Problem requirements
Set down word for word each line from the start of the listing through the line that contains "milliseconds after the", both included.

* * * * *

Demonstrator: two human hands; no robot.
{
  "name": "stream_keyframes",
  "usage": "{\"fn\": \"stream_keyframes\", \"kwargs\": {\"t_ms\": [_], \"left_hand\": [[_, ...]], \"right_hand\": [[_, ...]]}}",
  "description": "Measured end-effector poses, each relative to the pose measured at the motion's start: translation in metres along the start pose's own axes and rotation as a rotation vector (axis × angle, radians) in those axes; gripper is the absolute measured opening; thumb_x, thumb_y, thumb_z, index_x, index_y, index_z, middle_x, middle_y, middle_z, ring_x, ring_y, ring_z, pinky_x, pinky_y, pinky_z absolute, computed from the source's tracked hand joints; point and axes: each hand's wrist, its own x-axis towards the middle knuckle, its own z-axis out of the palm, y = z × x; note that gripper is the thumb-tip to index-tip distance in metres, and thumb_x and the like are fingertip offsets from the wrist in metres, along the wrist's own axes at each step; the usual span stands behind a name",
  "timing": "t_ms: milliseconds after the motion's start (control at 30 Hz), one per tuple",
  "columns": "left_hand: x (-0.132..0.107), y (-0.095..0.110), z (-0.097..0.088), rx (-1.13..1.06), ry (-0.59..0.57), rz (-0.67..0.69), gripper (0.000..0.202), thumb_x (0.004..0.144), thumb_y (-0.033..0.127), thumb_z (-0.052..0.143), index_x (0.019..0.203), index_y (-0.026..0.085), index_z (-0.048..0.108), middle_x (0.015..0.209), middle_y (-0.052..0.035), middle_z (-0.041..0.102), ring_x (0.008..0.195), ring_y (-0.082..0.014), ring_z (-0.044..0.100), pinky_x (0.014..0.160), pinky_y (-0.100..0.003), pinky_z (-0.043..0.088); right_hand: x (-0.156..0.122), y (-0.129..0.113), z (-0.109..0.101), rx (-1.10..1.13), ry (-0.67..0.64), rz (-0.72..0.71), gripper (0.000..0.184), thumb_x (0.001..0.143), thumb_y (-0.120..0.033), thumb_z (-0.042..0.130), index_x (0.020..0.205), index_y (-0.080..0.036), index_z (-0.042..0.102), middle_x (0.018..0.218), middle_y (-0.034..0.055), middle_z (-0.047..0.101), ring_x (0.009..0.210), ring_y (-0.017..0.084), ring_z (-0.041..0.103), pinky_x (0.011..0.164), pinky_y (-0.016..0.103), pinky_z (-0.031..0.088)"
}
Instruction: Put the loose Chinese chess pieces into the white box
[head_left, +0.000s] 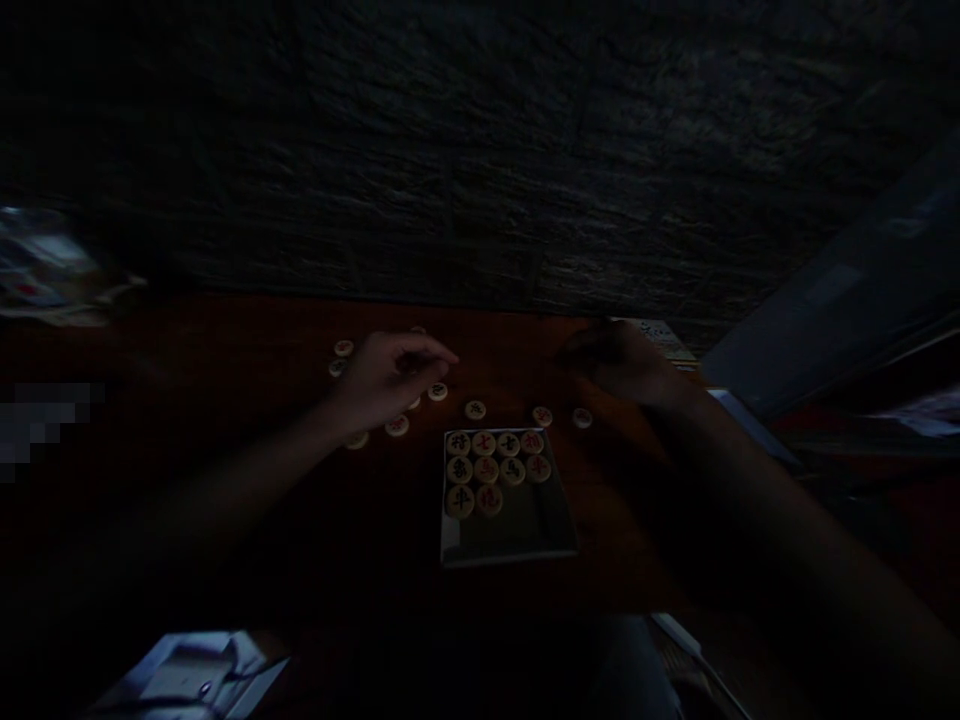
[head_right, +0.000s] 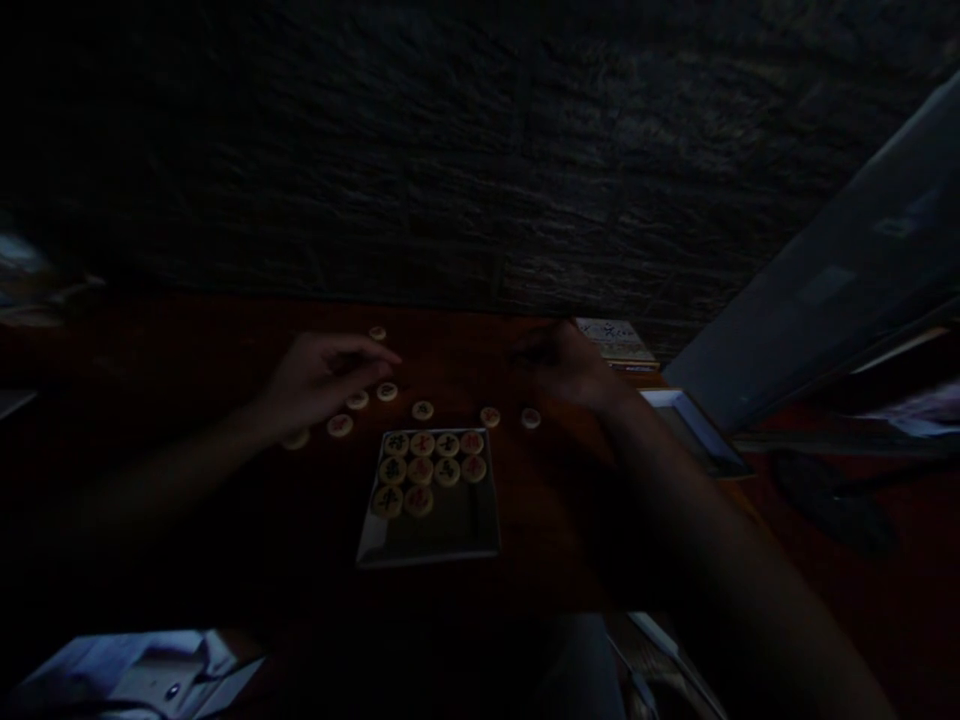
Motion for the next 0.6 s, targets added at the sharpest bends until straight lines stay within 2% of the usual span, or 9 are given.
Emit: {"fn": "stream_keyframes", "kwargs": {"t_ms": [100, 233, 300, 467, 600], "left_hand": [[0.006, -0.007, -0.005, -0.022, 0.066, -0.011, 0.009, 0.085, 0.031, 0.077, 0.084, 0.028, 0.086, 0.089, -0.0058, 0.082, 0.084, -0.0217, 0.074, 0.073, -0.030, 0.054], [0.011, -0.011, -0.010, -0.034, 0.086, -0.019, 0.010, 0.085, 0.029, 0.076, 0.086, 0.025, 0.085, 0.087, -0.0054, 0.082, 0.082, -0.0198, 0.073, 0.073, -0.029, 0.052], [0.013, -0.009, -0.011, -0.032, 0.095, -0.031, 0.011, 0.084, 0.028, 0.076, 0.088, 0.024, 0.085, 0.086, -0.0055, 0.082, 0.081, -0.0193, 0.072, 0.073, -0.028, 0.051], [0.017, -0.008, -0.017, -0.039, 0.133, -0.044, 0.012, 0.082, 0.026, 0.074, 0.084, 0.023, 0.085, 0.084, -0.0057, 0.081, 0.080, -0.0180, 0.071, 0.075, -0.028, 0.051], [0.021, -0.012, -0.024, -0.044, 0.159, -0.041, 0.010, 0.081, 0.026, 0.076, 0.085, 0.022, 0.084, 0.083, -0.0053, 0.080, 0.079, -0.0175, 0.071, 0.074, -0.027, 0.052]], "right_hand": [[0.001, 0.000, -0.006, 0.008, -0.114, -0.037, 0.015, 0.079, -0.023, 0.069, 0.082, -0.024, 0.084, 0.086, -0.0004, 0.083, 0.082, 0.023, 0.077, 0.072, 0.030, 0.058], [-0.001, -0.003, -0.005, 0.070, -0.175, -0.064, 0.016, 0.077, -0.026, 0.069, 0.084, -0.024, 0.083, 0.085, -0.0009, 0.082, 0.080, 0.022, 0.077, 0.071, 0.030, 0.058], [-0.002, -0.006, 0.000, 0.108, -0.197, -0.046, 0.019, 0.076, -0.029, 0.070, 0.088, -0.022, 0.083, 0.084, 0.0003, 0.082, 0.076, 0.022, 0.076, 0.067, 0.029, 0.058], [-0.008, -0.016, 0.010, 0.156, -0.311, 0.066, 0.023, 0.083, -0.031, 0.068, 0.097, -0.018, 0.081, 0.070, 0.0032, 0.077, 0.049, 0.017, 0.066, 0.049, 0.027, 0.051], [-0.009, -0.016, 0.012, 0.190, -0.342, 0.076, 0.021, 0.086, -0.031, 0.070, 0.099, -0.018, 0.080, 0.077, 0.0050, 0.080, 0.050, 0.016, 0.068, 0.047, 0.025, 0.053]]}}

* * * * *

Task response
Demonstrator: two human hands; no robot.
{
  "name": "stream_keyframes",
  "usage": "{\"fn\": \"stream_keyframes\", \"kwargs\": {\"t_ms\": [_], \"left_hand\": [[_, ...]], \"right_hand\": [[_, ...]]}}",
  "description": "Measured end-effector poses, each relative to the pose measured at the motion's start: translation in metres along the start pose's own axes and rotation as a rotation vector (axis × angle, radians) in those axes; gripper is the absolute measured opening; thumb_x, thumb_y, thumb_z, index_x, index_y, index_z, middle_x, middle_y, middle_z, ring_x, ring_y, ring_z, pinky_x, pinky_y, pinky_z absolute, computed from the source's tracked hand joints; point and axes: each hand's wrist, its own x-axis towards the middle knuckle, its own z-axis out of the palm, y = z × x; note that gripper is the thumb-tip to index-tip distance in metres, and thumb_x and the like are fingertip offsets from the wrist in metres, along the wrist's own axes at each step; the usual span stands behind a name",
  "timing": "t_ms: milliseconds after the motion's start (control at 30 Hz), one per tuple",

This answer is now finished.